Prompt –
Within the records below, filter for lines carrying the word "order" and copy them.

----- Data shown

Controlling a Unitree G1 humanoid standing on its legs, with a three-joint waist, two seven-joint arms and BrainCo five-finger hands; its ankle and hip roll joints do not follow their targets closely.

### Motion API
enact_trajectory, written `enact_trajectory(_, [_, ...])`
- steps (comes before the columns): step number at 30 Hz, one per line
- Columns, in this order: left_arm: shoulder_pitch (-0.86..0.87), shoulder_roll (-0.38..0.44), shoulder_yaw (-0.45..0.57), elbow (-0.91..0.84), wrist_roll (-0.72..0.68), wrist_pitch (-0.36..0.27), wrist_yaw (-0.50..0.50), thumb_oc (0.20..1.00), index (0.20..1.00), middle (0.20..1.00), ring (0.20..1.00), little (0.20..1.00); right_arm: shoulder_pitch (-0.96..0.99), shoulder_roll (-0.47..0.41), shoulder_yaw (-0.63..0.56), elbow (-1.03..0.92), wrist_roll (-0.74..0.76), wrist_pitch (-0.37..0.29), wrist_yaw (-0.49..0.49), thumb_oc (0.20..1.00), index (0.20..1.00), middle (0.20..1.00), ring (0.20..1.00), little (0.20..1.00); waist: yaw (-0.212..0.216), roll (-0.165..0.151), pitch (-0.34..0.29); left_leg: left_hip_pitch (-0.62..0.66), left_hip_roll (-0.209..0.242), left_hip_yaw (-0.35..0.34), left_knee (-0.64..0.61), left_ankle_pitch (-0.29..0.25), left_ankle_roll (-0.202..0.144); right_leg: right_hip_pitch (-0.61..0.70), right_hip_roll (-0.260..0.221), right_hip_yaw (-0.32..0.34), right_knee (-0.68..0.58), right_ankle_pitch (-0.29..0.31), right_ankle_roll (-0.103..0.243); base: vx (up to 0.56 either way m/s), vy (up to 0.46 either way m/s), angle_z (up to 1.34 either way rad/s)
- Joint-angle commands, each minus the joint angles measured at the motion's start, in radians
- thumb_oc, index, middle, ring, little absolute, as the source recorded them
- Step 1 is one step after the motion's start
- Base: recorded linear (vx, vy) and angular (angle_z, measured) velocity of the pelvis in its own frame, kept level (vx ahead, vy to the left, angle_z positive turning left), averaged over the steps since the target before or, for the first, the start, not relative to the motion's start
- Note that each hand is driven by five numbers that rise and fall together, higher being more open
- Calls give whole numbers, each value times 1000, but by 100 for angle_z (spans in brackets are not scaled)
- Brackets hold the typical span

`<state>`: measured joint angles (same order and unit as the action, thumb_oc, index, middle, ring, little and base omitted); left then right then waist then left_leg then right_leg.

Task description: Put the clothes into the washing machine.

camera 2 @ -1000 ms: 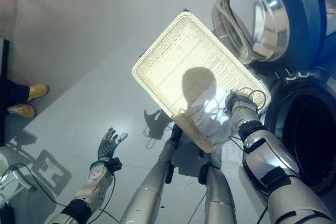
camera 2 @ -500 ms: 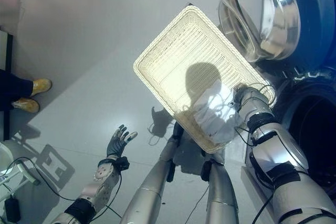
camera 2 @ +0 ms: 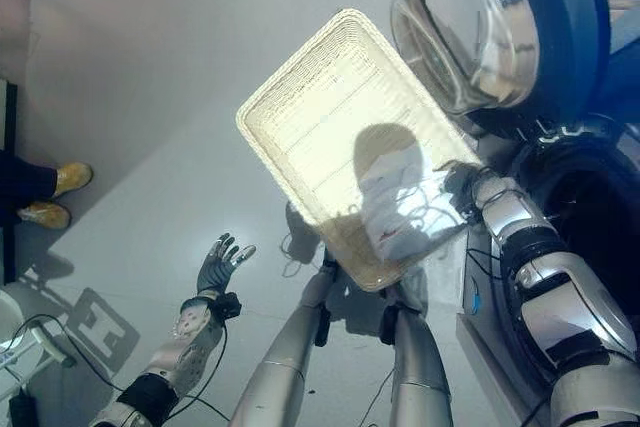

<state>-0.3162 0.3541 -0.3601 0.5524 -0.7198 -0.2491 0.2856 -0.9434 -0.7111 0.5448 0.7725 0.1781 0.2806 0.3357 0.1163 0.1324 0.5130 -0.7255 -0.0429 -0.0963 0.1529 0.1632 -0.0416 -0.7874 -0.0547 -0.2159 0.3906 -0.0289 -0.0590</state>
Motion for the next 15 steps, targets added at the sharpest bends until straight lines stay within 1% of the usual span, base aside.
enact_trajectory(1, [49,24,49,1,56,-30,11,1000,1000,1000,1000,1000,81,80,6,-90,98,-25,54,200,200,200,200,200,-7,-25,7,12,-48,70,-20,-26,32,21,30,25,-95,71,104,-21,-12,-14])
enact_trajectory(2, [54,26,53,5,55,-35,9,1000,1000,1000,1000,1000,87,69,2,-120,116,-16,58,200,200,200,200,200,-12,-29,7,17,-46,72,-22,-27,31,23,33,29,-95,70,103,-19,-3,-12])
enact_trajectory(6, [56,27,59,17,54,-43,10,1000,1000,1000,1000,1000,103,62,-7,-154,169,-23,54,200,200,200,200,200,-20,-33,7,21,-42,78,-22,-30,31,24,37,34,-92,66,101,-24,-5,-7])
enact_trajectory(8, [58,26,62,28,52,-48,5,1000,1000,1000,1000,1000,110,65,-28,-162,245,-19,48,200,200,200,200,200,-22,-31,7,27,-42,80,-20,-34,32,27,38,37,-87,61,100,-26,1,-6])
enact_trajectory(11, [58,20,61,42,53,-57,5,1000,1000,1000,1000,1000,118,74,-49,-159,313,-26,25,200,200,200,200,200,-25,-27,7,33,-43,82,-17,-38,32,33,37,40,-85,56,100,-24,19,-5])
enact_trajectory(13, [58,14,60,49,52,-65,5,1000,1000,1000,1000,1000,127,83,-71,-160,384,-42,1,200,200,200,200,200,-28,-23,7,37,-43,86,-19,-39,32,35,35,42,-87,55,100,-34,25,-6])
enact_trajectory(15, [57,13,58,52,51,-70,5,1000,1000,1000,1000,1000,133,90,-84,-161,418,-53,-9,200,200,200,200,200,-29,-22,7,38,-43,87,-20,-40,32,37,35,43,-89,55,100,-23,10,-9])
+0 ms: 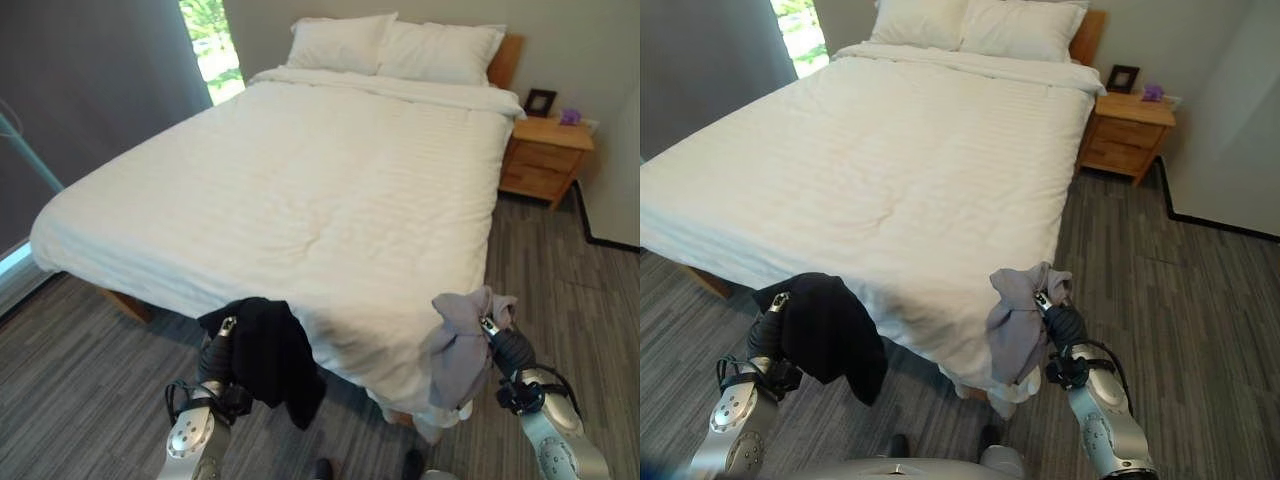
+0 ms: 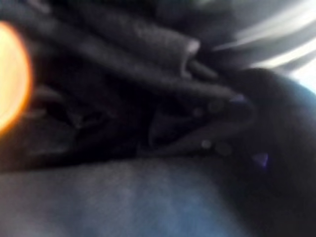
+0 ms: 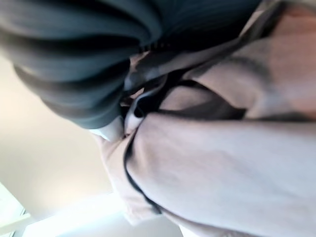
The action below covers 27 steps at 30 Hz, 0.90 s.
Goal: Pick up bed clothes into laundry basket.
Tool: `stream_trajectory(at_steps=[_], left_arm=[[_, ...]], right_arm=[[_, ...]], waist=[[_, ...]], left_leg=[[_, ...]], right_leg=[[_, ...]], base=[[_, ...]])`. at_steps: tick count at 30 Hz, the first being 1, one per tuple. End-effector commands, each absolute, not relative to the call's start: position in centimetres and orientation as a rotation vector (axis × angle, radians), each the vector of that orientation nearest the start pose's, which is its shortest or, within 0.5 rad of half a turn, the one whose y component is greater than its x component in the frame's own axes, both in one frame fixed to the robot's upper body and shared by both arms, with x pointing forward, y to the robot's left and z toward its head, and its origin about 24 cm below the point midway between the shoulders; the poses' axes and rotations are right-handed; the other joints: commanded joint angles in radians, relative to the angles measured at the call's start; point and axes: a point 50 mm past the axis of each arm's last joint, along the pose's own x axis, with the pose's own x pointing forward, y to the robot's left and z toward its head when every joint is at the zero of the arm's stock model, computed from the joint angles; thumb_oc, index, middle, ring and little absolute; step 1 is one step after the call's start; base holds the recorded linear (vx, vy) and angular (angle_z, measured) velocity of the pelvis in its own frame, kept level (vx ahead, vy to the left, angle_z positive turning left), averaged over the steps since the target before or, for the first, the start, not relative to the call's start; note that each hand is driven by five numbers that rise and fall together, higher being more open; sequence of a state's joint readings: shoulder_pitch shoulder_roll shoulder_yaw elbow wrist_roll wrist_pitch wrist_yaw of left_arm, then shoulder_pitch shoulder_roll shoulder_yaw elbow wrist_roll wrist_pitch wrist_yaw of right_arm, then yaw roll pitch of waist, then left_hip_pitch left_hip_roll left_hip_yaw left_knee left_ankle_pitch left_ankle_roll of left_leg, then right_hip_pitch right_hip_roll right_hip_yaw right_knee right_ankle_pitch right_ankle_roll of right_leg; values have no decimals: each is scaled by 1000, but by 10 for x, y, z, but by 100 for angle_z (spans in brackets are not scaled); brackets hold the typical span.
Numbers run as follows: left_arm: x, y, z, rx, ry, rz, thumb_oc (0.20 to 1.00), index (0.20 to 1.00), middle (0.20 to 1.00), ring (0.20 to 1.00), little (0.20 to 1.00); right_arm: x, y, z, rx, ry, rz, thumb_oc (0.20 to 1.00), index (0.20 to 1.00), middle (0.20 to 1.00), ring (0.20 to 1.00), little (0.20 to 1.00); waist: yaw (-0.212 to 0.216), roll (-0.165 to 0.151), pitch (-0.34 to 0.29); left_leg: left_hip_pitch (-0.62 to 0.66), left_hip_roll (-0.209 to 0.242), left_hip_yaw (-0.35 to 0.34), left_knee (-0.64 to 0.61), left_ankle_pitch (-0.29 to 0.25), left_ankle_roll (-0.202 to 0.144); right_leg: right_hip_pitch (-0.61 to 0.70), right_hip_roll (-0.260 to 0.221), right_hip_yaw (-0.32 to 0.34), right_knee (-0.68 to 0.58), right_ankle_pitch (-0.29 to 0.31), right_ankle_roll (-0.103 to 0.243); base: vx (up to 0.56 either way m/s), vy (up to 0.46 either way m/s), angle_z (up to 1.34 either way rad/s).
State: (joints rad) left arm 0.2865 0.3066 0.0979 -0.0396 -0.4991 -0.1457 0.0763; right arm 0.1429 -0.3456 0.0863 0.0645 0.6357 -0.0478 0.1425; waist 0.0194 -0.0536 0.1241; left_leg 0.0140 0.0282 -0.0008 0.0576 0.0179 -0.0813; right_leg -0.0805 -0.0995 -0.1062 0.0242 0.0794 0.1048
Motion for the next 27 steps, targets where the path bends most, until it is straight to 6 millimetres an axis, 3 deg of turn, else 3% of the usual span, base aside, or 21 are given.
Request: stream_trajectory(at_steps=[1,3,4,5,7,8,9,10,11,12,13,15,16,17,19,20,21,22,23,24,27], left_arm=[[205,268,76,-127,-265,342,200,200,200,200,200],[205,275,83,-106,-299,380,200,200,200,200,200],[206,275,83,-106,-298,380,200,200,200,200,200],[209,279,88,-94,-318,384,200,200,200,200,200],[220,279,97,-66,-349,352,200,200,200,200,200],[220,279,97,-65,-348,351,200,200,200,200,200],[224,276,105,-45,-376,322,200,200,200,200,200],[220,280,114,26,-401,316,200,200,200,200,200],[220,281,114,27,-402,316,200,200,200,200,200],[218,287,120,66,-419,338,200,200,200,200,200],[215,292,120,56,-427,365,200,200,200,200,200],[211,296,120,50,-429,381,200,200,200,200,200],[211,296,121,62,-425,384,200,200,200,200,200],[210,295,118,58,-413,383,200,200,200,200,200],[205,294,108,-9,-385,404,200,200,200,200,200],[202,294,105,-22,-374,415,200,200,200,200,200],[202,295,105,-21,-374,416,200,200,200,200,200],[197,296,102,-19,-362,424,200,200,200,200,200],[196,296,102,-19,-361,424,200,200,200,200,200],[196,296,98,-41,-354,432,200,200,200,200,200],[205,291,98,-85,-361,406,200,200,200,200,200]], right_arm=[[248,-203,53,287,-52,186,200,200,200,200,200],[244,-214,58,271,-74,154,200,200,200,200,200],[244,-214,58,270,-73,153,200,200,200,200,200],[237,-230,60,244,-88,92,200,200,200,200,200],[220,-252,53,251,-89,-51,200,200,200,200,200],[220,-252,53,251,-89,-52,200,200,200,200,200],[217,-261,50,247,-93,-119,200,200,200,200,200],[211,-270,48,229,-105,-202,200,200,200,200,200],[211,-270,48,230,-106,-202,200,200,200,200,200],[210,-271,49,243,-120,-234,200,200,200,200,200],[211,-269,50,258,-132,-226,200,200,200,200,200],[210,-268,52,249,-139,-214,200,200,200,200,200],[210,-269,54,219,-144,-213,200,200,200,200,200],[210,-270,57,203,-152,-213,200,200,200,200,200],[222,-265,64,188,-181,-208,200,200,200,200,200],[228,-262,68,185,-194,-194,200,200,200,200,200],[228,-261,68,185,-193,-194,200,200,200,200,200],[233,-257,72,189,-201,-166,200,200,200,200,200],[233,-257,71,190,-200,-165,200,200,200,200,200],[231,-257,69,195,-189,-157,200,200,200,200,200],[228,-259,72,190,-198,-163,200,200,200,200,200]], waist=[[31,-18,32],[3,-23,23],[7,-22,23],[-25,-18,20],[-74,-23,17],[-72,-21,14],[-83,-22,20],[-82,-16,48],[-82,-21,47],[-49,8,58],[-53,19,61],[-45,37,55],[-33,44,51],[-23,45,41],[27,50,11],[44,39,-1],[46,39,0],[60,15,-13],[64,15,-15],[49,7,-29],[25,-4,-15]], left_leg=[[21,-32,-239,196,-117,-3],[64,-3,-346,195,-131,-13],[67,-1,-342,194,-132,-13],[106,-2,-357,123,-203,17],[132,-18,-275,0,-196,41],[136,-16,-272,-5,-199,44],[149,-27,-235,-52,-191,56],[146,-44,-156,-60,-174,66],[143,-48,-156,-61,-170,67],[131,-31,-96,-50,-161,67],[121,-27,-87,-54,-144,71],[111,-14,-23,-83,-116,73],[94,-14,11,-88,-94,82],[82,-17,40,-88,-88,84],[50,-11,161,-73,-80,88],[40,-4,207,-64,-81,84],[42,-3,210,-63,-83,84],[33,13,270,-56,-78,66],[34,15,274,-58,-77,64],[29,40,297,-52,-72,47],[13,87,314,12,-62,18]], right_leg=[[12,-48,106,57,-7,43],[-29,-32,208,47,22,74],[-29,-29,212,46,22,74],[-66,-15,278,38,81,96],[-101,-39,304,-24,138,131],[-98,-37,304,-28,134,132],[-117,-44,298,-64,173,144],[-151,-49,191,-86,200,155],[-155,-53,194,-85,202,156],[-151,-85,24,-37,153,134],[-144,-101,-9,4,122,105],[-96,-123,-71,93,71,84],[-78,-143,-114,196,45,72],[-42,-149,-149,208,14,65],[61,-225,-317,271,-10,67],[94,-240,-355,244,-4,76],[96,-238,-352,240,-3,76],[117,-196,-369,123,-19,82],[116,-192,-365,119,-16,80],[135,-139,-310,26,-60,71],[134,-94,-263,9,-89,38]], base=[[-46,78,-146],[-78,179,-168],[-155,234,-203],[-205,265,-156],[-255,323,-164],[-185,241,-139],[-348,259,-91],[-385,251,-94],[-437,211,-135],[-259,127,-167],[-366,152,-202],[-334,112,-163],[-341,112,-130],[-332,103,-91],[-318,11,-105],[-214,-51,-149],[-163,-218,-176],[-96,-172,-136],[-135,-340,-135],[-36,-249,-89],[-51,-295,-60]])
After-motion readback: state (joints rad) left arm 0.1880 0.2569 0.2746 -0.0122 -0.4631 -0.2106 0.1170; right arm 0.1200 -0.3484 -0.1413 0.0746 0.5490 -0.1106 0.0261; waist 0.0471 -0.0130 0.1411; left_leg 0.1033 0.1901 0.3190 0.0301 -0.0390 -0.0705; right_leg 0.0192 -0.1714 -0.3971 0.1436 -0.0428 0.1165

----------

Response below –
- Columns, in this order: left_arm: shoulder_pitch (-0.86..0.87), shoulder_roll (-0.38..0.44), shoulder_yaw (-0.45..0.57), elbow (-0.91..0.84), wrist_roll (-0.72..0.68), wrist_pitch (-0.36..0.27), wrist_yaw (-0.50..0.50), thumb_oc (0.20..1.00), index (0.20..1.00), middle (0.20..1.00), ring (0.20..1.00), little (0.20..1.00); right_arm: shoulder_pitch (-0.96..0.99), shoulder_roll (-0.47..0.41), shoulder_yaw (-0.63..0.56), elbow (-1.03..0.92), wrist_roll (-0.74..0.76), wrist_pitch (-0.37..0.29), wrist_yaw (-0.49..0.49), thumb_oc (0.20..1.00), index (0.20..1.00), middle (0.20..1.00), ring (0.20..1.00), little (0.20..1.00); waist: yaw (-0.212..0.216), roll (-0.165..0.151), pitch (-0.34..0.29); left_leg: left_hip_pitch (-0.62..0.66), left_hip_roll (-0.209..0.242), left_hip_yaw (-0.35..0.34), left_knee (-0.64..0.61), left_ankle_pitch (-0.29..0.25), left_ankle_roll (-0.202..0.144); right_leg: right_hip_pitch (-0.61..0.70), right_hip_roll (-0.260..0.221), right_hip_yaw (-0.32..0.34), right_knee (-0.68..0.58), right_ankle_pitch (-0.29..0.31), right_ankle_roll (-0.103..0.243); base: vx (up to 0.56 either way m/s), vy (up to 0.46 either way m/s), angle_z (up to 1.34 either way rad/s)
`<state>`: measured joint angles (same order and unit as the action, thumb_oc, index, middle, ring, little and base omitted); left then right then waist then left_leg then right_leg.

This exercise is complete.